The peak marketing window for UK accounting firms is not May to December when the diary is quiet. It is January to April, when every business owner, landlord, and self-employed person in the country is actively thinking about their tax affairs and evaluating whether their current accountant is delivering value. The practices that stay visible and proactive during this window consistently outperform those that go quiet.
According to ICAEW's Practice Management Survey 2024, 71% of UK accounting practices reduce or suspend marketing between January and April, citing operational pressure from self-assessment and year-end work. That creates a competitive vacuum. The businesses actively searching for a new accountant between January and April find a market where most practices are silent. The ones that remain visible capture a disproportionate share of the highest-intent new client enquiries available in the professional services market.
71% of UK accounting practices stop marketing during January-April, the highest-intent window for new client acquisition (ICAEW Practice Management Survey, 2024) - The UK self-assessment deadline of 31 January generates a predictable surge in searches for accounting services throughout November-January - Practices that run structured tax season client review conversations increase average client revenue by 35-45% (Xero UK Accounting Trends Report, 2024) - Content published between November and January about tax deadlines and planning continues generating organic traffic for two to three years after publication
Why Is Tax Season the Single Best Time to Win New Accounting Clients?
The answer is intent concentration. Between November and the 31 January self-assessment deadline, and again during the April company year-end window, more UK business owners and individuals are actively engaged with their financial affairs than at any other point in the year. They are thinking about tax liability, questioning whether their accountant adds value beyond compliance, and researching whether switching would deliver better results.
BrightLocal's Local Consumer Review Survey 2024 shows that 87% of people use Google to evaluate local professional services businesses, including accountants, before making contact. Searches for "accountant near me," "self-assessment accountant [town]," and "change accountant UK" peak in November through January in the HMRC annual self-assessment filing statistics. An accountancy practice that ranks for these queries during the peak window is generating inbound enquiries at exactly the moment a prospect is most likely to act.

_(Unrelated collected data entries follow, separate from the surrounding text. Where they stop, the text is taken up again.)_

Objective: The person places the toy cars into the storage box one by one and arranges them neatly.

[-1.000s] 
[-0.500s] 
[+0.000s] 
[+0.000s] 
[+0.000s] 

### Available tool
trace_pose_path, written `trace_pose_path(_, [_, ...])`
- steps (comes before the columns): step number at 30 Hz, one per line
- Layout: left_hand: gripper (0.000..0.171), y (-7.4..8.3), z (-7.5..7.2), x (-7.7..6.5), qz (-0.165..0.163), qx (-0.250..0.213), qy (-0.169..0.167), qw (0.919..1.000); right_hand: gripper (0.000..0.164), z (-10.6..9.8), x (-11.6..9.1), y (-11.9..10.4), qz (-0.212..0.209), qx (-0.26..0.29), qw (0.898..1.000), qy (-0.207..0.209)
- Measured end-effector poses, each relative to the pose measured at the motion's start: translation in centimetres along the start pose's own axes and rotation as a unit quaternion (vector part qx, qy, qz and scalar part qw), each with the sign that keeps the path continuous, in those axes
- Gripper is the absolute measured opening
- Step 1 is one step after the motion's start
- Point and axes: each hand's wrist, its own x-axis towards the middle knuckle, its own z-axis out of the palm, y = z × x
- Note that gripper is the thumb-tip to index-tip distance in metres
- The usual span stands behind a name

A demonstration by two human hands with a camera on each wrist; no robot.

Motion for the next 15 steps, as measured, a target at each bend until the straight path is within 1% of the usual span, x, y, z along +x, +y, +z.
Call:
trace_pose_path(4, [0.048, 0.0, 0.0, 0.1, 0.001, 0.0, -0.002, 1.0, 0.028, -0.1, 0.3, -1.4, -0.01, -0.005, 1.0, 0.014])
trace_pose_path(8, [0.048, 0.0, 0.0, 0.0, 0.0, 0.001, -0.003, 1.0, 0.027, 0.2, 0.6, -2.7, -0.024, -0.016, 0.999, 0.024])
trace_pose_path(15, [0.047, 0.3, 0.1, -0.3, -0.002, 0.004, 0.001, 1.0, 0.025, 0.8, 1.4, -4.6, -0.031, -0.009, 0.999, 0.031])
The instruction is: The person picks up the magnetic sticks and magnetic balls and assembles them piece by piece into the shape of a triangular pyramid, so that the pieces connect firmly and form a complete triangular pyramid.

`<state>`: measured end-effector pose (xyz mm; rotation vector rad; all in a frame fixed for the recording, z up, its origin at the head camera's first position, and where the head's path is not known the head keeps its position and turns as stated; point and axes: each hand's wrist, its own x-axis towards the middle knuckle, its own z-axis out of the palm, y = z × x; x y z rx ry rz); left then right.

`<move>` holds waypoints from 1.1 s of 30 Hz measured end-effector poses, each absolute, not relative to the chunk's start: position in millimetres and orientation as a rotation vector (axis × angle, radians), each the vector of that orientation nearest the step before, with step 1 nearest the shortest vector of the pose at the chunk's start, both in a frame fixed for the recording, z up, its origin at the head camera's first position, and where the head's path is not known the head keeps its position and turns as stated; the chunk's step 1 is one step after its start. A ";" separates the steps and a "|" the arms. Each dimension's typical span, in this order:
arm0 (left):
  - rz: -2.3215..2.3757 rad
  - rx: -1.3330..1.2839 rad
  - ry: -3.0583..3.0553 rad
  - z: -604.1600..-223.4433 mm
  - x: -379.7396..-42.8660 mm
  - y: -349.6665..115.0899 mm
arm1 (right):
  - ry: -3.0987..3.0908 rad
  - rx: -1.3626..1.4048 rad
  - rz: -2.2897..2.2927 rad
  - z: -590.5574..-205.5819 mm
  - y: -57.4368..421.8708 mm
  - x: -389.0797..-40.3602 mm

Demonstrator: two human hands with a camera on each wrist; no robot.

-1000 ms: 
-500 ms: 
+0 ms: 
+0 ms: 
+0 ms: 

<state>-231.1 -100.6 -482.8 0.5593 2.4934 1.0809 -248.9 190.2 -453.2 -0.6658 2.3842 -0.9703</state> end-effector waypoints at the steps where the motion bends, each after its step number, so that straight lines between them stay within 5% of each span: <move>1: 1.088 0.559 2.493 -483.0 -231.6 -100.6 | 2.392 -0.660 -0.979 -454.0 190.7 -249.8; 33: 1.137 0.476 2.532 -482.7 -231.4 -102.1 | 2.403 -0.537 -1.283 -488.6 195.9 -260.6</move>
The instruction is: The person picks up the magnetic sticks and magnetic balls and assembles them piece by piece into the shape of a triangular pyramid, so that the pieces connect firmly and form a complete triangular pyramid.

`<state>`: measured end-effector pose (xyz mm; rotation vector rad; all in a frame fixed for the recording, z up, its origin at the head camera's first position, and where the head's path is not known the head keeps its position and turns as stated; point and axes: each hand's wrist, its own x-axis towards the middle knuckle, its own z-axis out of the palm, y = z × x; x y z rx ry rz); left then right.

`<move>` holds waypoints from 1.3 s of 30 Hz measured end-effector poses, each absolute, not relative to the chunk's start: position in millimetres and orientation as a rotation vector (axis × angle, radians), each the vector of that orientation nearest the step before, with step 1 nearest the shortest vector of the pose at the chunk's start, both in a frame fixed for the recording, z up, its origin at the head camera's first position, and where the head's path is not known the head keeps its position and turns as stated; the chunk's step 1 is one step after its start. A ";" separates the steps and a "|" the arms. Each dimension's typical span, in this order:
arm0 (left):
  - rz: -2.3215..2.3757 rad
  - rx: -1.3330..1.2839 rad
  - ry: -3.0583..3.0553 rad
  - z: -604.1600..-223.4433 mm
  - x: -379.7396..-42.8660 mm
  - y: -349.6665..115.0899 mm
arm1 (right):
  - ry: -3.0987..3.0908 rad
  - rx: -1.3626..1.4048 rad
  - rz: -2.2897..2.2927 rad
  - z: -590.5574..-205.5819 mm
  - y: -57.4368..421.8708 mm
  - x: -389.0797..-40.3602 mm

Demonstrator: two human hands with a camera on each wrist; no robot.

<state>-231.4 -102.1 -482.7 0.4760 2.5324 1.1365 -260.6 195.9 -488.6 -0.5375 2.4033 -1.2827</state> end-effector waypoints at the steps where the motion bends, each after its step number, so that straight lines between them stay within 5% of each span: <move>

The urgency that drives tax season searches is the same urgency that shortens decision cycles. A prospect searching "accountant self-assessment deadline" in mid-January is not planning to sign up in three months. They need help now. That urgency translates to faster conversion from enquiry to engagement than enquiries generated at other times of year. The practice with a fast, professional response process during this window converts a higher proportion of enquiries than one that takes three days to reply.
How Do Accounting Practices Market Effectively When Operationally Stretched?
The capacity constraint is real. Partners and managers are working long hours on client delivery in January and February. Expecting them to simultaneously write articles, respond on social media, and attend networking events is unrealistic without a different approach.
The answer is front-loaded production. Every piece of content that generates leads between January and April should be written, approved, and scheduled in October and November, when the team has capacity. A six-article content series covering self-assessment for landlords, tax-deductible expenses for contractors, Making Tax Digital updates, and year-end planning for limited companies, written in October and scheduled to publish weekly from December through February, generates organic traffic through the entire peak window without requiring any writing time during it.
Automated email campaigns to the existing client list, written and pre-scheduled in November, can run through tax season without manual intervention. A three-email sequence covering the approaching self-assessment deadline, common mistakes that increase tax bills, and an invitation to book a year-end planning call delivers value to clients and creates upsell conversations without requiring the team to produce content under deadline pressure.
In our experience working with UK accounting practices on their content strategy, the firms that handle tax season marketing best treat the autumn as a production phase and the winter as a distribution phase. The creative investment happens when there is capacity. The return arrives when the market needs it.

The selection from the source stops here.